» What is expected
Out of the records below, copy all lines in which the word "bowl" occurs.

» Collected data
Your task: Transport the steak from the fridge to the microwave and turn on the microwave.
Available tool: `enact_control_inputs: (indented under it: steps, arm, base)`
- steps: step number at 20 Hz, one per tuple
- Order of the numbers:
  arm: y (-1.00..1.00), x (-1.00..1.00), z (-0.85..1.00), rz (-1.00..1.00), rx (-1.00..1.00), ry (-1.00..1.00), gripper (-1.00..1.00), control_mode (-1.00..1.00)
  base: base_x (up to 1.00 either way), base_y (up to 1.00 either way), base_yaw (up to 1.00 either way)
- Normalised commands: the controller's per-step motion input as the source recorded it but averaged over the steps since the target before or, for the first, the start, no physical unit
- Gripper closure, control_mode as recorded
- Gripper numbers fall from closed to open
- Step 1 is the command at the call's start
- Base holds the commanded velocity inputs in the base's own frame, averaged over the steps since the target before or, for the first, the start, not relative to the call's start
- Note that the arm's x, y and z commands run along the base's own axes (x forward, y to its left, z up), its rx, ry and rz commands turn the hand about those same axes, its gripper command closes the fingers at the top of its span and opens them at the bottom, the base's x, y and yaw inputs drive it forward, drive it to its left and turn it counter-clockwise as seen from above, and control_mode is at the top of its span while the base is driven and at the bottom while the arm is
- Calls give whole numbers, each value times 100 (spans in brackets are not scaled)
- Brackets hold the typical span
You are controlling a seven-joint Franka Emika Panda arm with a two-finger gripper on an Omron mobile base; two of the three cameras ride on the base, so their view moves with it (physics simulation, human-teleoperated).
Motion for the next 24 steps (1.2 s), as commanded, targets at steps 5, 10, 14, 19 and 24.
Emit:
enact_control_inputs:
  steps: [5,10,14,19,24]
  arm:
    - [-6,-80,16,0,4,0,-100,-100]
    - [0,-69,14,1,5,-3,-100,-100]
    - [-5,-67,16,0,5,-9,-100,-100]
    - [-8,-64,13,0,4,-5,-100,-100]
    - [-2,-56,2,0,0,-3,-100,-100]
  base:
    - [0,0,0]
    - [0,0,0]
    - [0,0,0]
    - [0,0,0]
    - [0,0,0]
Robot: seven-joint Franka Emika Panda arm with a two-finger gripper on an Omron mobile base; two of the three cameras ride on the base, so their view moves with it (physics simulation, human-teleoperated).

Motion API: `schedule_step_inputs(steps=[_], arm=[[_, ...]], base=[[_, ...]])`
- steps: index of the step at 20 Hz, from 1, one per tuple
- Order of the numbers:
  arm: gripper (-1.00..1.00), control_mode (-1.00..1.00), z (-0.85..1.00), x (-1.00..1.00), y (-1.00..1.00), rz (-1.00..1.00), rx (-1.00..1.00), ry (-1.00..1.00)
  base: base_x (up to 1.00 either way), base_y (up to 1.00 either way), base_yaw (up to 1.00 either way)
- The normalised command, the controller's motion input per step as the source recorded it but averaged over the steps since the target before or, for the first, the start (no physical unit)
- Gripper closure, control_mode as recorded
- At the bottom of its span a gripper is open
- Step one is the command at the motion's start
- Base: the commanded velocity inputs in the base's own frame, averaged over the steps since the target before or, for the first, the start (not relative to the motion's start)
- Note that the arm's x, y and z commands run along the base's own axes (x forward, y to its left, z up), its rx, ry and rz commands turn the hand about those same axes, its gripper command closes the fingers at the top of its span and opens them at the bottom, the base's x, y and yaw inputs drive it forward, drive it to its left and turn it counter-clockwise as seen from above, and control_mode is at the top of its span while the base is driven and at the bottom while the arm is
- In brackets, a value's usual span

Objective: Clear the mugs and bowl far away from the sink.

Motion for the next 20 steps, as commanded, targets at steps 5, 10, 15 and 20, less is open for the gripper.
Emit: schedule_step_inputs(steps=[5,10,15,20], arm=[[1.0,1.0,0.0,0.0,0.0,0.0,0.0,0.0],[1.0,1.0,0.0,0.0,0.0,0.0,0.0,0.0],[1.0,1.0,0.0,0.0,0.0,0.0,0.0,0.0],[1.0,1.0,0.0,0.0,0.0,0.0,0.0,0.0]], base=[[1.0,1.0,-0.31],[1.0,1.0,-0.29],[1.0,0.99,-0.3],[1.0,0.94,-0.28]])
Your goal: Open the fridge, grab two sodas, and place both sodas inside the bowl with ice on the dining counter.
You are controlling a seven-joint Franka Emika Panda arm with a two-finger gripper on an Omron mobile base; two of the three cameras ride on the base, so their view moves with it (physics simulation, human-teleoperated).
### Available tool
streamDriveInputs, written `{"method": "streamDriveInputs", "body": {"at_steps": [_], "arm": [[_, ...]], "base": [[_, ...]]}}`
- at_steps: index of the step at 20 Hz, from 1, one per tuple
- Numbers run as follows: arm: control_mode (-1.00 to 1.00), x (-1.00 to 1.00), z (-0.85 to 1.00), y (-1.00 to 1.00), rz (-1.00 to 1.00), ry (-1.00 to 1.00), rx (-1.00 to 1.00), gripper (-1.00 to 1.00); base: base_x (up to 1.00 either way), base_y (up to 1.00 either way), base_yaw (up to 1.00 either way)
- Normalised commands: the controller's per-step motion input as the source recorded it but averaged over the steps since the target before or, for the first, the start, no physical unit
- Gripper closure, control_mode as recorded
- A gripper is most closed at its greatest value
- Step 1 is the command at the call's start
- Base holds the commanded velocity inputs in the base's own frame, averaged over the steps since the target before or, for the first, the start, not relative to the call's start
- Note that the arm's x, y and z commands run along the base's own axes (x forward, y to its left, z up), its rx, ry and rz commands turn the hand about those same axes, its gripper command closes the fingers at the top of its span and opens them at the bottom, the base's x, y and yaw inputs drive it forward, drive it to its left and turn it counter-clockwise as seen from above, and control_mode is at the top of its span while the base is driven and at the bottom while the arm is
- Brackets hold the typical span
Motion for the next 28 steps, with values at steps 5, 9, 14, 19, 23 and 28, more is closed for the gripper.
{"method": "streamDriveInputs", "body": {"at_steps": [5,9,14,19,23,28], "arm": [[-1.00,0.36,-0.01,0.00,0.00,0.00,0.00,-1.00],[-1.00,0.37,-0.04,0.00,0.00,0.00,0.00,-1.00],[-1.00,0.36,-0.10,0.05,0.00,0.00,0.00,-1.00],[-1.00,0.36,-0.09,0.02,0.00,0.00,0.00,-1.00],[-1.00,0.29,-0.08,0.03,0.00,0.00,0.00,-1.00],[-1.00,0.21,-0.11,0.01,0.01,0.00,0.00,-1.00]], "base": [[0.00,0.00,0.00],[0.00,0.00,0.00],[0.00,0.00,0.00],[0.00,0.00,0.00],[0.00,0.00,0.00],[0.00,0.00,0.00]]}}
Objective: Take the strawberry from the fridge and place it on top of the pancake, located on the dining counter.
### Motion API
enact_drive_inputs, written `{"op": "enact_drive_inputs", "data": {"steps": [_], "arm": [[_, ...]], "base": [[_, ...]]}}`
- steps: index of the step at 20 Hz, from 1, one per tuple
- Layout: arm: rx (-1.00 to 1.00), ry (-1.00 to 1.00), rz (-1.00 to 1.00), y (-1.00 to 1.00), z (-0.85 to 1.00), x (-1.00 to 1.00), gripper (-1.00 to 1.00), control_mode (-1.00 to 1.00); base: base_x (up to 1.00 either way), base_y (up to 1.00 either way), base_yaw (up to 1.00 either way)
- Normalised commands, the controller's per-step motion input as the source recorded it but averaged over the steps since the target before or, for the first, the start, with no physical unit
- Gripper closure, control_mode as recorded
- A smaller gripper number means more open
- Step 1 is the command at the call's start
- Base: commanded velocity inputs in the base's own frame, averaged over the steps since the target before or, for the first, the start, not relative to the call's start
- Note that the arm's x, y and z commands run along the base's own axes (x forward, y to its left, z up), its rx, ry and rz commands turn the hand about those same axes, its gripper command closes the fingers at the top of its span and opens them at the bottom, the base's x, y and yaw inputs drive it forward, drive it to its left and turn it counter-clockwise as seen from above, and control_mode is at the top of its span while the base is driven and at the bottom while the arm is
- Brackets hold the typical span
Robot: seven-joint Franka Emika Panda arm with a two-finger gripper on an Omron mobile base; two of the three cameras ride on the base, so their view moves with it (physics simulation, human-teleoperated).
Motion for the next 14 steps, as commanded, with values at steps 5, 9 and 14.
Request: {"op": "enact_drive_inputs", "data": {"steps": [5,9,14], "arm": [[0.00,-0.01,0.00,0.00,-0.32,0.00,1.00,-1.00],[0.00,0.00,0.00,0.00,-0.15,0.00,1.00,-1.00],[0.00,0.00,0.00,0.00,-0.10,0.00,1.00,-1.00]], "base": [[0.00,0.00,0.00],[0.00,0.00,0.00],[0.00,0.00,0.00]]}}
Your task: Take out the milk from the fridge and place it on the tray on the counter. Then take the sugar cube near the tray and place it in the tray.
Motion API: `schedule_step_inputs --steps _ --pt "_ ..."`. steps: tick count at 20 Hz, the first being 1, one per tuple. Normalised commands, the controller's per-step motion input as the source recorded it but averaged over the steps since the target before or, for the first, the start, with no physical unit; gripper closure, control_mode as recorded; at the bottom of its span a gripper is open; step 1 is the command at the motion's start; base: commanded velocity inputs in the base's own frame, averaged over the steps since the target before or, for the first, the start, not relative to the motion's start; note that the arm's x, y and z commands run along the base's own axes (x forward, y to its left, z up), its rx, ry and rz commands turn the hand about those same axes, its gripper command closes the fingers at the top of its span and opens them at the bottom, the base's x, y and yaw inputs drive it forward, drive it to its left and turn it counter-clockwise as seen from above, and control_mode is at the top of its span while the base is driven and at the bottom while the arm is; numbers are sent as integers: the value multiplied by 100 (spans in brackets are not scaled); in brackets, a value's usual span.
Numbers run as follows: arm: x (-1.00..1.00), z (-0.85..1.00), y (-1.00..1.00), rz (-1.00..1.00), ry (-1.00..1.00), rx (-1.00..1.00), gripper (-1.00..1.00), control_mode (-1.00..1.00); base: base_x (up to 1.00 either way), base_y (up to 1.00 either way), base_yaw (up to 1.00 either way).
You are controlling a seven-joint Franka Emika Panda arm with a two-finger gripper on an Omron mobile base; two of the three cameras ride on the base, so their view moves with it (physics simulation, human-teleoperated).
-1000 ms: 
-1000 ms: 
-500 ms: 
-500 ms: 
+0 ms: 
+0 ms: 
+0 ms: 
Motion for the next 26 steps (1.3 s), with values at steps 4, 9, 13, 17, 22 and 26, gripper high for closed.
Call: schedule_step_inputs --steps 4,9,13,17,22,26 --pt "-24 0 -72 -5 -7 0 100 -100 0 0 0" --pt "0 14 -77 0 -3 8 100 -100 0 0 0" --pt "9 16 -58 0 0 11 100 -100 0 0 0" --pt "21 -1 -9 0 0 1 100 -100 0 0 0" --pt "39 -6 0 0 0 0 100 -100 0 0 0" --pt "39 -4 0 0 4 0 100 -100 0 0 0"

» Answer to the problem
Objective: Clear the mugs and bowl far away from the sink.
Your goal: Open the fridge, grab two sodas, and place both sodas inside the bowl with ice on the dining counter.

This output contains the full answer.